Orders for goods for which the total price is under £75 (excl. VAT) are subject to a carriage and packing charge save in the case of retail customers where the charge will be levied in respect of goods for which the total price is under £100.

10. Reservation of Title

(a) The property of the Goods shall not pass to the Purchaser until all sums owed
to the Supplier on any account whatsoever have been paid notwithstanding that delivery has already taken place.
(b) The Supplier shall be entitled to all rights of access to the Purchaser’s premises to enforce its rights hereunder.

11. Delivery and Risk

(a) Unless otherwise stipulated and subject to Clause 2(b) above all Goods for delivery will be despatched by the conveyance of the Supplier’s choice. Where the Purchaser requires a different means of conveyance any extra cost must be paid by the Purchaser.
(b) Whilst every effort will be made to avoid delay no responsibility is undertaken for meeting any specific delivery dates. Accordingly no liability will be accepted for any direct or indirect loss which may have been caused by delayed delivery.
(c)  Risk in the Goods shall pass to the Purchaser on delivery.

12. Returned Goods

(a) Subject to (d) below, Goods may be returned to the Supplier for credit or exchange for up to fourteen days after the date of delivery provided that the delivery note or invoice number is quoted.
(b) Save for Goods returned under clause 6(a) above, returned Goods will only be accepted by the Supplier if they are in a sound and resaleable condition.
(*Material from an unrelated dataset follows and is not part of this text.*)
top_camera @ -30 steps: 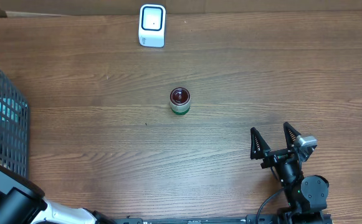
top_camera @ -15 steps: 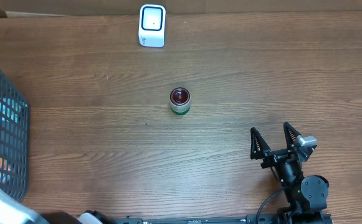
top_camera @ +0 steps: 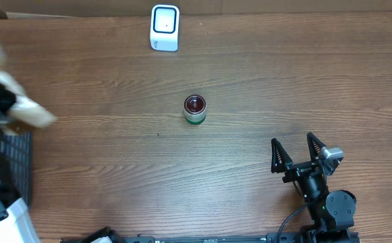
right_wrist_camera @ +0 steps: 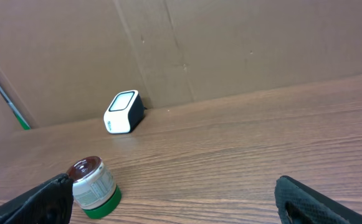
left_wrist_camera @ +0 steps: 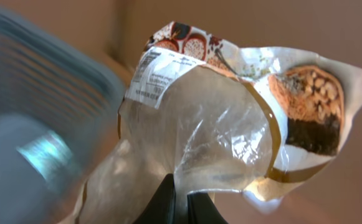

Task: Scan the item barcode
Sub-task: 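Place the bread bag on the table left of the jar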

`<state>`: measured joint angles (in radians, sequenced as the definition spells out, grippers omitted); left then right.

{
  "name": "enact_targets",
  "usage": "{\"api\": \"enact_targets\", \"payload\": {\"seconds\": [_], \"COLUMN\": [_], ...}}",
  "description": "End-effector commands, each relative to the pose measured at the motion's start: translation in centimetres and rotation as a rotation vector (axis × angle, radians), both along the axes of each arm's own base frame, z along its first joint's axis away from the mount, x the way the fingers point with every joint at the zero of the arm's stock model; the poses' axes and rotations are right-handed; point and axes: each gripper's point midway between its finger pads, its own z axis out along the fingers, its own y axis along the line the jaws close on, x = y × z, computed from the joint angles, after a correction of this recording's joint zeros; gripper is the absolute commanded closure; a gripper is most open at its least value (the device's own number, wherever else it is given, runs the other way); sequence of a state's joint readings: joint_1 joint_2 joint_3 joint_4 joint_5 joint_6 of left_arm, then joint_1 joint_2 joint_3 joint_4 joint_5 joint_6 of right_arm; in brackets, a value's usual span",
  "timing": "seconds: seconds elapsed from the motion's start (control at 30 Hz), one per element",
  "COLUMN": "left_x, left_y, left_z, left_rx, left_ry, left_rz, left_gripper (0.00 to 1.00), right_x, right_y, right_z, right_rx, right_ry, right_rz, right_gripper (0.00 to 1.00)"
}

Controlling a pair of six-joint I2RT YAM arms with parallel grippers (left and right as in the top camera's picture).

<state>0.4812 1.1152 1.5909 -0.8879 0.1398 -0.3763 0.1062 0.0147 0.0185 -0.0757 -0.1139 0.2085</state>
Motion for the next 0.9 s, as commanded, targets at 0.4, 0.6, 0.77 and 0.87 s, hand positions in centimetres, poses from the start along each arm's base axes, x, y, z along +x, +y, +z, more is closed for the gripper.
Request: {"api": "enact_targets", "payload": {"seconds": [0.4,0.6,0.77,0.87], "left_x": [4.0,5.9,7.2,7.2], "left_y": [-14.3,-16.7,-17.7,-18.0], "left_z": [-21.9,-28.0,-30.9,-32.1], "left_rx": [-0.228,-0.194,-0.133,-0.099], "left_ry": [0.648,0.762,0.810,0.845], "left_rz": [-0.375,-0.416,-0.400,-0.400], "left_gripper": [0.96,0.96,0.96,0.77], "right_x": [0.0,0.0,0.0,0.0], "right_y": [-0.1,-0.1,-0.1,-0.1], "right_z": [-0.2,-0.2,-0.2,-0.2], "right_rx": [-0.003,-0.003,-0.003,-0.003], "right_ry": [-0.006,-0.006,-0.006,-0.006], "right_rz": [-0.006,-0.006,-0.006,-0.006], "right_gripper": [0.00,0.00,0.00,0.00]}}
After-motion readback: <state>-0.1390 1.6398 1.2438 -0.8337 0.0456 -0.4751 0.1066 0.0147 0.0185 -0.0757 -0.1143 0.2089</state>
Whether Goods are sound and resaleable shall be for the sole decision of the Supplier. Any goods which the Supplier deems to be not resaleable will
only be returned to the Purchaser at the specific request of the Purchaser and at the Purchaser ‘s expense. Notwithstanding the discretion of the Supplier
in deciding whether goods are sound and resaleable, goods will not be deemed resaleable if they are returned in anything but their original packaging or the quantities of the goods returned are different from those originally supplied.
(c)  Where the goods returned for credit or exchange are goods which have been supplied in boxes or in quantities credit notes or exchange of goods will only be given if the goods are returned in their boxes and/or in the same quantities supplied to the Purchaser. Credit notes will only be issued if the Suppliers Collection Note has been issued to the Purchaser.
(d) Save for goods returned under clause 6(a) above, the Supplier reserves the right to make a charge for handling and restocking equal to 20% of the sale price of the goods returned.
(e) Goods especially obtained for the Purchaser may not be returned for credit or exchange.

13. New Accounts

By agreeing to the Conditions, the Purchaser confirms that it agrees to the Supplier undertaking a credit reference agency search. Where such a search is undertaken by the Supplier with a reputable credit reference agency, the credit search will place a
‘footprint’ on an individual director, owners, partner or equivalent and/or the firm, company, partnership or other organisation’s credit file whether or not the application for a credit account is accepted by the Supplier. The record of the search may be seen by other organisations when applying for credit in the future. In addition, the credit search will cover the credit files of directors, owners, partners, or equivalent in respect of the Purchaser. These enquiry searches will be seen by other organisations if any director, owner, partner or equivalent applies for credit in the future.